#### [SUPPLIED RECORDS]
- - - - - - -

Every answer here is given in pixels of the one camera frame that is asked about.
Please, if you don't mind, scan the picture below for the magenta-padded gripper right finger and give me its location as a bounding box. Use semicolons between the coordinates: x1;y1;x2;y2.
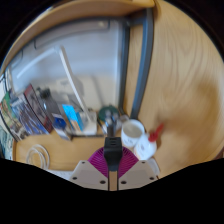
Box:
117;146;160;191

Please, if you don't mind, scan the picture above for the white coiled cable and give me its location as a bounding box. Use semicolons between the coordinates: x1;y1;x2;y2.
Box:
25;143;51;169

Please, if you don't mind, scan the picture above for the white bottle with red cap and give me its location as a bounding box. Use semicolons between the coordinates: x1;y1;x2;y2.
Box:
133;122;165;161

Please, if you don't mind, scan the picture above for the white wall device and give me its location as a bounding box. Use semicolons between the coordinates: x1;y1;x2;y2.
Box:
54;77;84;98

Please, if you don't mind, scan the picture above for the white desk lamp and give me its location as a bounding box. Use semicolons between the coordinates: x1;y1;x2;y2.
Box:
15;44;98;136

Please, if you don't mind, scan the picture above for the robot model kit box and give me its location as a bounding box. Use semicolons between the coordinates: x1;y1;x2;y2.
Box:
9;83;54;139

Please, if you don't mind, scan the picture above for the teal bedding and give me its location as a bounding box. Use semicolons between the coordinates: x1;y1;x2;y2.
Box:
0;124;15;159

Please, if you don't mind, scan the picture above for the dark blue small box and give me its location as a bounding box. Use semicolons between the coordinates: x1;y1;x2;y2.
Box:
51;113;73;141

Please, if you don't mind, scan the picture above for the black charger block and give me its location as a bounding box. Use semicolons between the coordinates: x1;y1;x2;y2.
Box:
103;136;121;173

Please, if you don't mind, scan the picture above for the clear plastic small container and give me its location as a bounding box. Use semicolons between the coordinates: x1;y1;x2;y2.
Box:
148;158;162;176

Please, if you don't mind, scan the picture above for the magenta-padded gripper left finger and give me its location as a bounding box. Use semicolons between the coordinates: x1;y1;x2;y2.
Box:
68;147;110;192

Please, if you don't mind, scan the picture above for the light blue tall box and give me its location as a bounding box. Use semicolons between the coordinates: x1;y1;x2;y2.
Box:
62;104;84;133

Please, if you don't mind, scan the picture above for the tree figure toy box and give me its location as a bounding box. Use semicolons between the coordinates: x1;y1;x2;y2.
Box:
0;91;21;143

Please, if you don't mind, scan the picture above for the white mug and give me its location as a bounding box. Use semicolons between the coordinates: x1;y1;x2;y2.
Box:
120;118;146;149

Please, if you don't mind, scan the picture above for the grey metal desk frame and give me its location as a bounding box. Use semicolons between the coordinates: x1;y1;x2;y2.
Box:
0;8;155;121

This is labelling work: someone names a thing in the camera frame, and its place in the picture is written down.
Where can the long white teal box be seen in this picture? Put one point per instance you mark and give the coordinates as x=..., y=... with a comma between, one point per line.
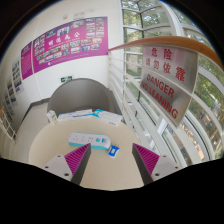
x=108, y=117

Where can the green exit sign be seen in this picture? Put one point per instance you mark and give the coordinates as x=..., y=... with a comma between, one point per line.
x=66, y=79

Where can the flat white blue box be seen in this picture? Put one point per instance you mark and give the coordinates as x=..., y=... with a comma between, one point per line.
x=66, y=116
x=84, y=113

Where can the large magenta photo poster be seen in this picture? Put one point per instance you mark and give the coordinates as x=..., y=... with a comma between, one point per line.
x=70, y=43

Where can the white photo wall panel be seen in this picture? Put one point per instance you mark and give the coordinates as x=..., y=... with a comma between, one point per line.
x=17, y=76
x=9, y=92

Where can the white window frame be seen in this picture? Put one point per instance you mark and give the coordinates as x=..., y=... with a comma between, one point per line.
x=175, y=23

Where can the silver danger sign red letters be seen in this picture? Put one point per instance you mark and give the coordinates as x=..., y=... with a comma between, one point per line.
x=168, y=83

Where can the small white green carton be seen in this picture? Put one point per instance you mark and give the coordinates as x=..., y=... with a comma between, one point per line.
x=52, y=117

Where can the white railing with wooden handrail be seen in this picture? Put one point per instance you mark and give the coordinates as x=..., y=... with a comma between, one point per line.
x=133, y=110

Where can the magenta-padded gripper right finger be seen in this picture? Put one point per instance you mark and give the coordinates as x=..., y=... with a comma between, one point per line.
x=148, y=160

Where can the narrow magenta text poster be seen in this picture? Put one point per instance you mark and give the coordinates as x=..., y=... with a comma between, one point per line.
x=27, y=60

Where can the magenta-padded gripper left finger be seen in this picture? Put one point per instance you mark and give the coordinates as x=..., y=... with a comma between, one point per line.
x=76, y=159

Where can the white and teal power strip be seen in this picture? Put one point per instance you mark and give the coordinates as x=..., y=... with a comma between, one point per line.
x=88, y=139

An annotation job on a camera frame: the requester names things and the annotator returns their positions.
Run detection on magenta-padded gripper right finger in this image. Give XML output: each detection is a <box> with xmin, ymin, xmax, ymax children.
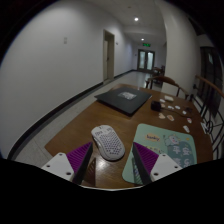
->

- - - - - - -

#### [TASK]
The lines in the entries above that carry the word "names" must be copied.

#### [RESULT OF THE TASK]
This is labelling work: someone names a thing in the camera frame, and its place in the picture is written down.
An annotation job on a camera frame: the requester names things and the annotator returns their positions.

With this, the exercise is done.